Alors, elle misa sur la cuisine exotique, avec ses épices et ses légumes sautés pendant deux ou trois minutes, le lait de coco et les pâtes de curry. Elle composa son menu rapidement: soupe de lentilles rouges, curry de poisson sauce thaïe, baklavas. Eliane hésita: le menu n’avait pas d’unité, mais tant pis. 
Elle se mit en cuisine sans tarder, s’affola alors que d’ordinaire rien ne l’ébranlait, jamais elle n’était en retard, établissant un compte à rebours des étapes à faire. Mais ce jour-là, tout lui parut difficile, lent, elle gâcha un paquet de pâte filo en ratant ses premiers baklavas; chercha pendant 20 minutes son pot de graines de nigelle pour finalement devoir les remplacer par du poivre. Se trompa dans les proportions et dut refaire une soupe, réduisant le nombre de gousses d’ail car elle en avait besoin pour le plat principal. Heureusement, elle connaissait par cœur la recette de poisson thaïe, c’était un de ses plats fétiches, Eliane était persuadée que ses amis en avaient déjà mangé, mais que faire? Elle perdait la tête, suait à grosses gouttes, courait d’un coin à l’autre de la cuisine, ouvrait et fermait ses placards, ses tiroirs, fouillait dans son stock d’épices, lisait et relisait les recettes, se précipitait dans le salon dresser la table, sortait les amuse-gueules qu’elle avait réalisés plus tôt, alignait les bouteilles d’alcool. Il fallait qu’elle soit prête 20 minutes avant l’arrivée des convives, pour prendre une douche, passer une robe, se brosser les cheveux, mettre une paire de boucles d’oreille, enfiler ses bagues qu’elle retirait toujours pour cuisiner. 

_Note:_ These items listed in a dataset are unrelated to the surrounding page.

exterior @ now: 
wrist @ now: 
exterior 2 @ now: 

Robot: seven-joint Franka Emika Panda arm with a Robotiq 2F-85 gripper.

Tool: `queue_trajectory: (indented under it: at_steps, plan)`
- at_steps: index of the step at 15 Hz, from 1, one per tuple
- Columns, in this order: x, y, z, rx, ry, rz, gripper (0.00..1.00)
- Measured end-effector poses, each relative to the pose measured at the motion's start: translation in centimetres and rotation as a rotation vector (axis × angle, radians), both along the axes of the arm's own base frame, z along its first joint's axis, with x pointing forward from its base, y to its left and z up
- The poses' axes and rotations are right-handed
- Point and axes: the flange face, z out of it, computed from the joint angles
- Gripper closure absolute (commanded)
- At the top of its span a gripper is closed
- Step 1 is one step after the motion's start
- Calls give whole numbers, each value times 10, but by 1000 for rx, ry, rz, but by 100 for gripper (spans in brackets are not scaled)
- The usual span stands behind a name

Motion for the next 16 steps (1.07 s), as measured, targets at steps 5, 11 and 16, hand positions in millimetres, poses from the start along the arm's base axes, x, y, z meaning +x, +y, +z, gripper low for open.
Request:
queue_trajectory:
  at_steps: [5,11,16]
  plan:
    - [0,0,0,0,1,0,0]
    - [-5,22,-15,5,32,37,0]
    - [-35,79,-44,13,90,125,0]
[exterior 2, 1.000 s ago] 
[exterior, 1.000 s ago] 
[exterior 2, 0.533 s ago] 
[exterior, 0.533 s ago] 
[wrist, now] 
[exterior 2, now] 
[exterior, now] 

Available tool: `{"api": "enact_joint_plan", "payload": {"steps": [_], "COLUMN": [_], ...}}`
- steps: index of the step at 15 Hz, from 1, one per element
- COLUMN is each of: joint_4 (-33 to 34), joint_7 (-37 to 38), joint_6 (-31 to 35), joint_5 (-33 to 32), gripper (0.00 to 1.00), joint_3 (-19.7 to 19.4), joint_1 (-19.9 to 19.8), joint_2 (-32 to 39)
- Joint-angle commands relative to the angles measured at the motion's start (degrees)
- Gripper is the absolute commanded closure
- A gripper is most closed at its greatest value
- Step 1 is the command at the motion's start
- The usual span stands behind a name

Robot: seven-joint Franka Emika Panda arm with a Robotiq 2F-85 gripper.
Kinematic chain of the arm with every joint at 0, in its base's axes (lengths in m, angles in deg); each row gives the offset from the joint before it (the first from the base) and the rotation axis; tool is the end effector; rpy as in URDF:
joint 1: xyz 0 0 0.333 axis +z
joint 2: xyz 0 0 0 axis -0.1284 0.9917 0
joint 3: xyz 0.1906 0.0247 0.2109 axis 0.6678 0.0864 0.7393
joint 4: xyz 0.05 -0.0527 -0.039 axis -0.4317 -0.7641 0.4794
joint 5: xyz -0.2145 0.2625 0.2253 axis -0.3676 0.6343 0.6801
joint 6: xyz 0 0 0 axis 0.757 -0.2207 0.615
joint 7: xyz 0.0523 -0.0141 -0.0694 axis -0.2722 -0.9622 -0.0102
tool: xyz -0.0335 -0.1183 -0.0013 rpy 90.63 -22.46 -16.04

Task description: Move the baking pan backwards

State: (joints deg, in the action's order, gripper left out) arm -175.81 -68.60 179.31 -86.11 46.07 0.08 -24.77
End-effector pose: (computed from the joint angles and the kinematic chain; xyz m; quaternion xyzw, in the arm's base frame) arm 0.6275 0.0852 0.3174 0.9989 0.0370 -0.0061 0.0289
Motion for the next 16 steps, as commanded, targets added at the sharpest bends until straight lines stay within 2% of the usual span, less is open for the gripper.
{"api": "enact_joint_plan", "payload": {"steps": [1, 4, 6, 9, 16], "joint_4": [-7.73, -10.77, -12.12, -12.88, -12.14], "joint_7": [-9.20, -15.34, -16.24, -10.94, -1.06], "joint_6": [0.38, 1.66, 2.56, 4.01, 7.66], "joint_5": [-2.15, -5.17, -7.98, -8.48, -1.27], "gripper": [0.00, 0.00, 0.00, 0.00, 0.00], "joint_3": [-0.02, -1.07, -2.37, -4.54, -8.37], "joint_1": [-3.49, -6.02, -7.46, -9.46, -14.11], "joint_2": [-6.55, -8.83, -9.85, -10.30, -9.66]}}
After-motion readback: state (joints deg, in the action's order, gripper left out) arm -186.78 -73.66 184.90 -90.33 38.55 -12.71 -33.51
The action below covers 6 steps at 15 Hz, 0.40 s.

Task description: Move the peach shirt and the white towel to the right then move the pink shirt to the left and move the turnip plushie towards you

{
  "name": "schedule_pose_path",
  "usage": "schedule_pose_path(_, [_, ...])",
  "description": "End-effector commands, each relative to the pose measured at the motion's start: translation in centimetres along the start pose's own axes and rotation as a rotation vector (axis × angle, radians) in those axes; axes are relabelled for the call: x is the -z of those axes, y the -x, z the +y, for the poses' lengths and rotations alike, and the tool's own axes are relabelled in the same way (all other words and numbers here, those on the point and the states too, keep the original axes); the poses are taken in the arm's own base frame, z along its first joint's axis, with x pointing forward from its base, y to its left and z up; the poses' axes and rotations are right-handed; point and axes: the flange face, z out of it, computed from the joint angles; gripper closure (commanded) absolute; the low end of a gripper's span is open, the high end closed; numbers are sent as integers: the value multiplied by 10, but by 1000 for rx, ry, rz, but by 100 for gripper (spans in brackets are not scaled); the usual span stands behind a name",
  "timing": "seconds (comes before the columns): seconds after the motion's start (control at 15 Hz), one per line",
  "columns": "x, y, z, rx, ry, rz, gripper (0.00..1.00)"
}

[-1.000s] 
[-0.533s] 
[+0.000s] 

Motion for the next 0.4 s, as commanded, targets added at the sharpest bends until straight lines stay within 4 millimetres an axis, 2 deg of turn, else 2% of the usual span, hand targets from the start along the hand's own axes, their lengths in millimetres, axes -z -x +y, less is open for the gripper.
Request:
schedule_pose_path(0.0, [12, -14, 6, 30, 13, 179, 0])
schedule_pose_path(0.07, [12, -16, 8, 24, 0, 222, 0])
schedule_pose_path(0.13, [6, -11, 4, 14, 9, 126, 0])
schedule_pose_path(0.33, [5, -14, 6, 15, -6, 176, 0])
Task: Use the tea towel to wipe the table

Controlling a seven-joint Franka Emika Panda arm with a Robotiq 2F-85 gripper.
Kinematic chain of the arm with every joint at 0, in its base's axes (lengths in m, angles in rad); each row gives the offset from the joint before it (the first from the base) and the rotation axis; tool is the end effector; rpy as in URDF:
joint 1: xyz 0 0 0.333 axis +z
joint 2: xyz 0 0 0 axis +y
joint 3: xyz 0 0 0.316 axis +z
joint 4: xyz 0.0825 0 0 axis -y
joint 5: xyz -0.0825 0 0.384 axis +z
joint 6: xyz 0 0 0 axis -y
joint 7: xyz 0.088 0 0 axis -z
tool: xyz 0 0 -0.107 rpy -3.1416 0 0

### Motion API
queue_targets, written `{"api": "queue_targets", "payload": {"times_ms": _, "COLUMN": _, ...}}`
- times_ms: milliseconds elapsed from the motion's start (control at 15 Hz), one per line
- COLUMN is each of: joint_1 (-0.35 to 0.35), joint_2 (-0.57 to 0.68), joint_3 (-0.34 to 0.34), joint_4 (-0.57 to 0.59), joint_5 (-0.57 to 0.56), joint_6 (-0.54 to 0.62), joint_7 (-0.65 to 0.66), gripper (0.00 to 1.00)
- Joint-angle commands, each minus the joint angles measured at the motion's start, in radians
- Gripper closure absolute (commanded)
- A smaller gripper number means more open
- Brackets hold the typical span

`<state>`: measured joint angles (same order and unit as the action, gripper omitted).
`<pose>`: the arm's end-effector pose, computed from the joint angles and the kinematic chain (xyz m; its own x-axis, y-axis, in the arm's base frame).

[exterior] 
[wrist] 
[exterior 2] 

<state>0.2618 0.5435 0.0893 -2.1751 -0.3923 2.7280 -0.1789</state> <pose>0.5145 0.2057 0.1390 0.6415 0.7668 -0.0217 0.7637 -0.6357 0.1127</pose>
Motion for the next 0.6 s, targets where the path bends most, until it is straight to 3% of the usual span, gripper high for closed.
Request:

Enfin, tout fut prêt, la soupe embaumait, la sauce de curry frémissait, attendant le lait de noix de coco puis les morceaux de poisson qui seraient ajoutés à la toute fin. Les baklavas refroidissaient sur la desserte. Eliane goûta la soupe. La trouva chaude. Fronça les sourcils. Goûta de nouveau. Avait-elle oublié le cumin? L’ail? Cette soupe n’avait aucun goût. 
On sonna. Eliane alla ouvrir la porte comme on va à Canossa. Un par un, ils arrivèrent. Pas un ne manqua à l’appel. Ils lui apportèrent les mignardises pour accompagner le café et le thé, des fleurs, des livres… des cadeaux qu’Eliane pensa ne pas mériter. Pas ce soir. Fallait-il les prévenir que son dîner était raté? 
Elle ne dit rien. Comme d’habitude, ils la couvrirent d’éloges. Contrairement à l’habitude, elle eut envie de disparaître dans un trou de souris. Ils aimèrent beaucoup la soupe de lentilles rouges, demandèrent la recette. 
Puis, elle servit le plat de résistance. Et sut avant même de goûter au plat – ce que hélas elle n’avait pas fait avant de servir – que c’était immangeable. Tous les regards étaient braqués sur elle, les fourchettes levées, à mi-chemin entre l’assiette et la bouche. Il avait suffi d’une seule bouchée. 
— Hmm, hmm, toussota l’un d’eux, c’est original, mais comment dire… 
Eliane porta à ses lèvres une fourchetée avec précaution, s’attendant au pire. Le curry était infect: elle avait confondu le lait de coco pour plats salés avec le lait concentré sucré. 
La défaite était totale, sa réputation ruinée. 
Vatel s’est bien suicidé parce que sa commande de poisson n’était pas arrivée à temps, songea-t-elle.